While not wishing it back, I like to see Antony’s method as a sort of primitive therapy, a “discernment of spirits,” as he called it himself. And it was subtle enough to unmask false spirituality. His engaging personality was the diametrical opposite of Edward Gibbon’s view of him in his History of the Decline and Fall of the Roman Empire: “a hideous, distorted and emaciated maniac, without knowledge, without patriotism, without natural affection, spending his life in a long routine of useless and atrocious self-torture, and quailing before the ghastly phantoms of his delirious brain.” If this were even partially true, it would be hard to explain how the story of Antony played a major part in the conversion of St Augustine.
But to come to the gospels: when you look closely there is nothing automatic or magical about the healings that Jesus performed.
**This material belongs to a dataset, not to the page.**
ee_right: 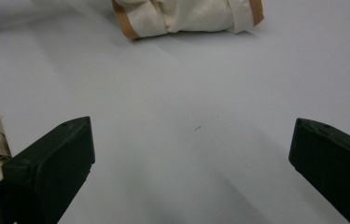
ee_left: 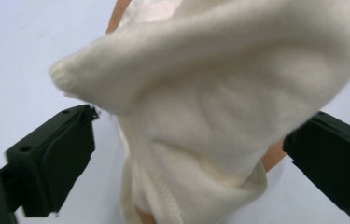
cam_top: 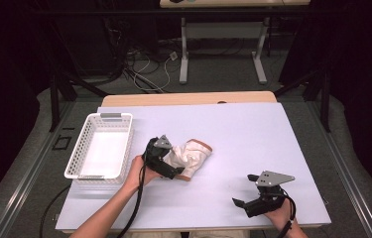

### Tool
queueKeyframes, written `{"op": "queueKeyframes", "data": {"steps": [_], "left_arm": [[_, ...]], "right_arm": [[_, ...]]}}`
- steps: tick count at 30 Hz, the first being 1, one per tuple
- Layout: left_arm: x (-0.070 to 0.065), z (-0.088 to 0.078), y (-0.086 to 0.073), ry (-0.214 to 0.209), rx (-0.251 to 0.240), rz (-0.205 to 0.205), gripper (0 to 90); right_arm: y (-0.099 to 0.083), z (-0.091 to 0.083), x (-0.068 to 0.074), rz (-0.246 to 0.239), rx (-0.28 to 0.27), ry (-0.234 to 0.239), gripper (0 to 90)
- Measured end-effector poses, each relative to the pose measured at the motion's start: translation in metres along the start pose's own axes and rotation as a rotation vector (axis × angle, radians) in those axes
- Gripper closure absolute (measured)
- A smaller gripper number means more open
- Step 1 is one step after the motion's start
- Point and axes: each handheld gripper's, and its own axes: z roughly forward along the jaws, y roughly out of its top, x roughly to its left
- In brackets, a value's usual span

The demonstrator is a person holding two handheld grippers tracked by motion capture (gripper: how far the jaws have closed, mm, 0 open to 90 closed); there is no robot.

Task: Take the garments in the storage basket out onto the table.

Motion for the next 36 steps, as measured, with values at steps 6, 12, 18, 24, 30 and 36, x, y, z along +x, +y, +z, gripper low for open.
{"op": "queueKeyframes", "data": {"steps": [6, 12, 18, 24, 30, 36], "left_arm": [[0.001, -0.01, -0.013, 0.039, -0.031, -0.028, 0.0], [-0.002, -0.019, -0.021, 0.059, -0.052, -0.033, 0.0], [-0.004, -0.024, -0.027, 0.065, -0.069, -0.045, 0.0], [-0.008, -0.027, -0.035, 0.073, -0.071, -0.06, 0.0], [-0.011, -0.027, -0.04, 0.078, -0.065, -0.05, 0.0], [-0.012, -0.028, -0.042, 0.076, -0.069, -0.054, 0.0]], "right_arm": [[0.002, 0.003, 0.0, 0.022, 0.021, -0.006, 0.0], [0.006, 0.005, -0.001, 0.026, 0.02, -0.008, 0.0], [0.012, 0.01, 0.0, 0.021, 0.003, 0.003, 0.0], [0.019, 0.018, 0.002, 0.001, 0.015, -0.002, 0.0], [0.029, 0.022, 0.0, -0.013, 0.004, -0.007, 0.0], [0.034, 0.029, -0.004, -0.006, -0.002, -0.003, 0.1]]}}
A good example is John 5:1-16. This is about the healing of a man who had waited for 38 years by the pool of Bethzatha. “Do you want to be healed?” Jesus asked him. This seems an odd question when you consider how long the man had been waiting. But of course it is a real question. People often have compelling reasons for clinging to their sicknesses. We can imagine him elaborating it: You will no longer have people to take you around – do you want to be healed? You will no longer have sympathy from everyone – do you want to be healed? You will have to work, and you are not used to it – do you want to be healed? He wanted to be healed. Then Jesus said, “Stand up!” This too seems odd at first sight. Jesus was asking him to do the very thing he could not do. Then the miracle happened: the man went to stand up. He overcame the habits – physical and mental – of a lifetime. His mind and will said, “Stand!” That was an amazing achievement. Then, when he went to stand up, he found that he could. The miracle was not worked ‘on’ him, it was worked ‘with’ him. This is not to say that it was just mind over matter. It was the presence of Jesus, but that presence in this case required the full conscious presence of the paralysed man.
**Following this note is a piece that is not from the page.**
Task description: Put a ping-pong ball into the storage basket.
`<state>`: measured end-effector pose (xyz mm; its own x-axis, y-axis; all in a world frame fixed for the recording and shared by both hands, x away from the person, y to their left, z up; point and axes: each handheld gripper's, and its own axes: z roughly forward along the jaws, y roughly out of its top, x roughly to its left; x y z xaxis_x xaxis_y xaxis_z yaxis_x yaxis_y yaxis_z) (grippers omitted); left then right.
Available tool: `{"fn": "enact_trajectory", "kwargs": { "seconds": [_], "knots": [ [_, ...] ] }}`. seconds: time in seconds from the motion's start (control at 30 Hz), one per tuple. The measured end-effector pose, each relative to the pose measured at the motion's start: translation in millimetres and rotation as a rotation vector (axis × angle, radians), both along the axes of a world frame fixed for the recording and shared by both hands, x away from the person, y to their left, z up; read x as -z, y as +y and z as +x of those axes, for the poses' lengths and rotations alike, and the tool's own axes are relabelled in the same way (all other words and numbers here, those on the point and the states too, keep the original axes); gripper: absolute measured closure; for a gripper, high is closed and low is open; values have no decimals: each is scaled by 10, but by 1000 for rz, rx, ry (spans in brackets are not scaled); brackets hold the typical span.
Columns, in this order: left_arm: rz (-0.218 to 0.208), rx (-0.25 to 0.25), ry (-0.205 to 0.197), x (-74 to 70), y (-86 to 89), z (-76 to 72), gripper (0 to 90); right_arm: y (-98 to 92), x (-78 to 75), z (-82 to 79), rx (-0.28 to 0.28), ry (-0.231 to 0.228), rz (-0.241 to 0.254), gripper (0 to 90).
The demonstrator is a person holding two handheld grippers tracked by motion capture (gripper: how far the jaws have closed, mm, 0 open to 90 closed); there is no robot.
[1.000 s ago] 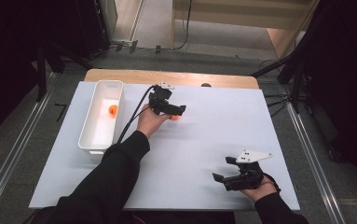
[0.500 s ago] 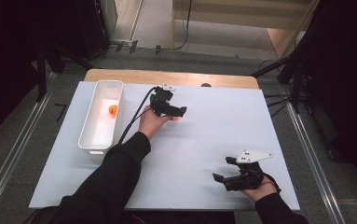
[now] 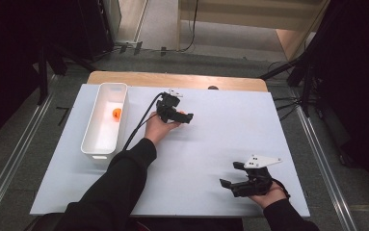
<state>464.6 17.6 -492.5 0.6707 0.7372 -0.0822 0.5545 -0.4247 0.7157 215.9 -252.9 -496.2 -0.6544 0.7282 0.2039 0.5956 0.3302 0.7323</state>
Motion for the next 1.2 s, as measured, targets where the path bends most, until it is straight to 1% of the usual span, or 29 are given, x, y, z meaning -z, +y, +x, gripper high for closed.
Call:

Jesus did not typically say, “I healed you, I saved you,” but rather “your faith has saved you.” See Mt 9:22, 29; 15:28; Mk 5:34; 10:52; Lk 7:50; 8:48; 18:42, etc. He is often said to be “casting out demons,” but this may be more a matter of speaking a language that people understood. Only once was he said to have ‘projected’ them into some other creature, and that was into a herd of swine in Mk 5:1-20 (and parallels). These, for Jews, were unclean animals, so the demons had met an appropriate fate. At the end of the story the demoniac is “clothed and in his right mind,” and restored to his family.
I'm sorry, Paul, that this response is overlong. I hope there was something in it to address your question.